Untuk sisa anggaran lebih tahun sebelumnya, pemerintah memiliki 46,5 T. Lalu untuk realokasi anggaran, yang jelas Kemendikbud tidak akan terdampak, karena pemerintah tetap mempertahakan mandat konstitusi, bahwa alokasi anggaran untuk pendidikan adalah 20% dari APBN. Menurut Presiden Jokowi, kementerian harus merealokasikan anggaran perjalanan dinas untuk melawan pandemi ini. Kemudian penerbitan SUN dan SBSN akan diperbanyak.
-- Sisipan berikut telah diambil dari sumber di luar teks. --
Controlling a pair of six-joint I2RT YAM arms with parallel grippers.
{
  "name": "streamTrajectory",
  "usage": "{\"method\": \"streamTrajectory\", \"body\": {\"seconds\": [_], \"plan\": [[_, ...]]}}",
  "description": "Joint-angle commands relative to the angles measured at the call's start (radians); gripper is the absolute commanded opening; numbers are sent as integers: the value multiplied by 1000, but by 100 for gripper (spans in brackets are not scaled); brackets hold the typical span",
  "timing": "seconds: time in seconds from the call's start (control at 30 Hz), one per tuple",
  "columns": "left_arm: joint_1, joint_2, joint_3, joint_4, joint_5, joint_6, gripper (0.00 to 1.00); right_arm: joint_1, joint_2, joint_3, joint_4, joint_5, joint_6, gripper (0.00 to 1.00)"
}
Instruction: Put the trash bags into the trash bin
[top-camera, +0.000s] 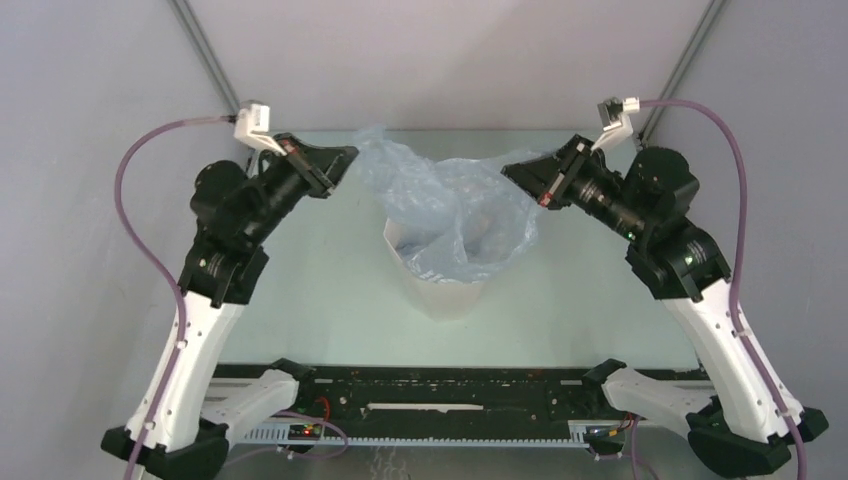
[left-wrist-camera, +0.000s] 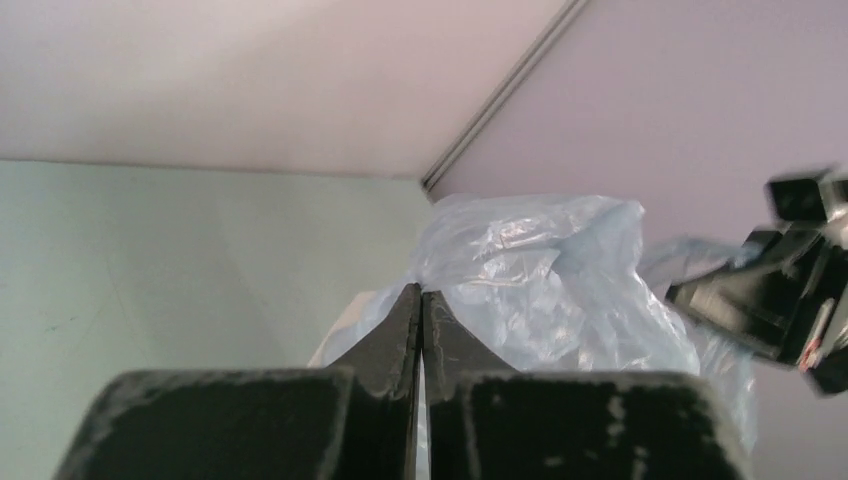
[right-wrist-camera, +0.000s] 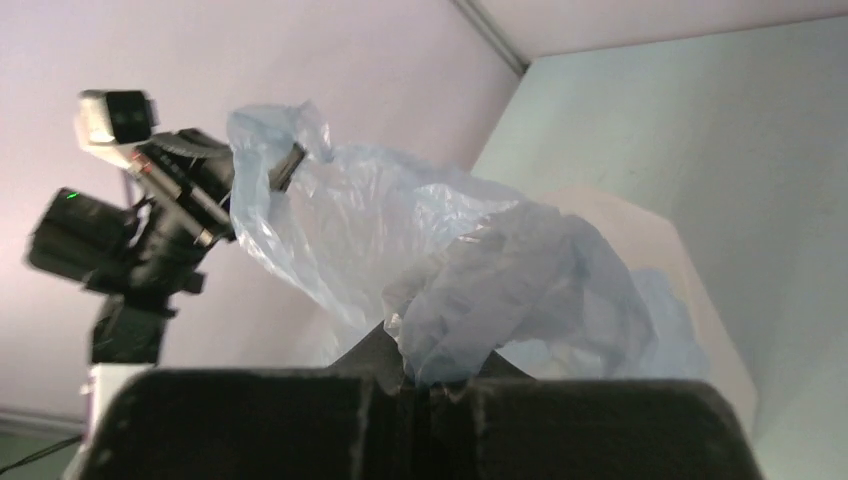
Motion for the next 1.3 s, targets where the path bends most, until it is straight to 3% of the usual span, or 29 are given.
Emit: {"method": "streamTrajectory", "body": {"seconds": [0.0,0.07,0.2,0.4,0.43,0.53,0.73,0.93,1.07,1.27], "plan": [[117,18,-118,262,272,-261,12,19,-19,-100,199,-55,123,0],[114,41,-73,206,292,-274,21,42,6,-88,213,-56,112,0],[114,-9,-18,32,181,-263,56,63,40,-51,193,-43,84,0],[89,-84,95,-340,28,-301,73,125,74,-46,201,-48,61,0],[59,-85,121,-383,-5,-304,82,137,80,-41,197,-43,56,0],[-112,-55,202,-476,-167,-324,90,169,90,-28,187,-29,47,0],[-420,216,573,-636,-478,-360,79,212,52,-48,186,11,34,0],[-478,547,952,-790,-554,-343,69,217,14,-75,185,29,28,0],[-488,640,1039,-783,-530,-365,76,217,-1,-74,179,41,18,0],[-496,685,1032,-808,-559,-413,80,217,3,-57,165,39,11,0]]}}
Jika masih tidak cukup, kemungkinan pemerintah akan melakukan pinjaman luar negeri seperti ke Bank Dunia atau Bank Pembangunan Asia.
Apakah Skenario Defisit Cukup Aman ?
Ketika kita berbicara soal defisit, kita juga akan berbicara soal utang. Dan utang selalu menjadi momok mengerikan bagi setiap negara. kebijakan utang yang tidak cermat, hanya akan membuat Indonesia jatuh pada lubang resesi selanjutnya. Bukannya apa, menurut data dari Kemenkeu jumlah utang pemerintah per Januari 2020 adalah sebesar 4,817 T. Belum lagi dengan beban pembiayaan bunga utang di tahun 2020 sebesar 295 T. Tentu ini bukan kabar baik bagi Indonesia yang diperkirakan tahun 2020 akan mengalami pertumbuhan ekonomi negatif.
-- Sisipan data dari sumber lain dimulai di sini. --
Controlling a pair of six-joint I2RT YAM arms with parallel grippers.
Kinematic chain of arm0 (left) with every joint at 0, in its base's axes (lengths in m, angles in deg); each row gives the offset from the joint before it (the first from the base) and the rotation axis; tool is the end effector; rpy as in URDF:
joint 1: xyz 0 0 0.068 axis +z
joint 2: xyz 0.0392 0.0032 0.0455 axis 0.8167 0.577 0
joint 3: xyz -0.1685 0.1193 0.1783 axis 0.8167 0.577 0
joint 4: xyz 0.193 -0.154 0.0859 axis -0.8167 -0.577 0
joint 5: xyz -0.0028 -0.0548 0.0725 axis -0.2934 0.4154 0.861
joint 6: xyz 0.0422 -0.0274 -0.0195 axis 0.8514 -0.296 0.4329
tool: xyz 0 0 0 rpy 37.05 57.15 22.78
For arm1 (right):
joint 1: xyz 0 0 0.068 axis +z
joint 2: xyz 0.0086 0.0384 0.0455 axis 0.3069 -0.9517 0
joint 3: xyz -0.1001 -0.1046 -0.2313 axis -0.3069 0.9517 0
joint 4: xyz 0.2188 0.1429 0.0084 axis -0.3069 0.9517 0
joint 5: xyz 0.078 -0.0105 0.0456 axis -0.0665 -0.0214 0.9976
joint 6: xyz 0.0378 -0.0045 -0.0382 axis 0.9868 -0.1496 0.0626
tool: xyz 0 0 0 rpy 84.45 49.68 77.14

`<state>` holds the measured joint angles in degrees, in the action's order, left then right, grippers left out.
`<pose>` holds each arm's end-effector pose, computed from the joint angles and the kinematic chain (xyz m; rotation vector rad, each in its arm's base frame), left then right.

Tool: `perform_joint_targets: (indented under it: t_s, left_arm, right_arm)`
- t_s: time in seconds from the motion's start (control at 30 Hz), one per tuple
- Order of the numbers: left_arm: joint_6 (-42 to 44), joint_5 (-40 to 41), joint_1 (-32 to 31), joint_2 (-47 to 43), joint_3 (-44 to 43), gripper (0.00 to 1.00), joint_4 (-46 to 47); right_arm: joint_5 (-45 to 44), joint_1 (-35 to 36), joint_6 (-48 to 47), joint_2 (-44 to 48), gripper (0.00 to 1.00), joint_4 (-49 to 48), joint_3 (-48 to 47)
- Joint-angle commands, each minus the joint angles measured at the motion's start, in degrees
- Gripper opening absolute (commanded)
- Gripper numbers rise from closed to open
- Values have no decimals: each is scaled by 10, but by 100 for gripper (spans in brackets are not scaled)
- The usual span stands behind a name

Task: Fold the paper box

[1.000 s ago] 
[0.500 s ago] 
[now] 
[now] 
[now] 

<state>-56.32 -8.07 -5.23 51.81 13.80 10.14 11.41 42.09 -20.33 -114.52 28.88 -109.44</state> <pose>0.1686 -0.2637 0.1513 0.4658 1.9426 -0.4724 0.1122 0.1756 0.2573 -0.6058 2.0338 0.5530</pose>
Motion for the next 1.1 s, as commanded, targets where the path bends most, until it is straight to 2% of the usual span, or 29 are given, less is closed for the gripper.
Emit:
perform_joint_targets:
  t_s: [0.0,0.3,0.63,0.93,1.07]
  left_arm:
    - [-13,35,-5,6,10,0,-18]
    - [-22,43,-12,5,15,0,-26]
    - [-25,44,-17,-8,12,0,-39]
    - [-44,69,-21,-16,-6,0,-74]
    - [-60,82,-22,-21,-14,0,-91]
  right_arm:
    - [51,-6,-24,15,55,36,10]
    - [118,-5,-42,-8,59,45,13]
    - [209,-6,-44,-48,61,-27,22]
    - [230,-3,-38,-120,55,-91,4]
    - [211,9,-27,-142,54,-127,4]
Menurut hemat penulis, daripada memperlebar utang, lebih baik memaksimalkan realokasi dana dari kementerian seperti menggunakan dana pembangunan infrastruktur dari kementerian PUPR, atau bahkan jika perlu menggunakan anggaran yang dialokasikan untuk pembangunan ibukota baru. Hal ini sejalan dengan pendapat Rizal Ramli, ekonom senior yang mengatakan Indonesia sudah terlalu berat terbebani utang dan terancam gagal bayar. Untuk itu, pemerintah harus segera memberhentikan proyek-proyek infrastruktur besar.
Jadi, untuk aman atau tidaknya kebijakan ini, tentu tergantung dari strategi yang ditempuh pemerintah. Yang jelas penanganan secara cepat dan tepat harus segera dilakukan pemerintah untuk menyelamatkan masyarakat dan perekonomian. Kita tentu tidak ingin,Indonesia porak-poranda hanya karena salah urus corona.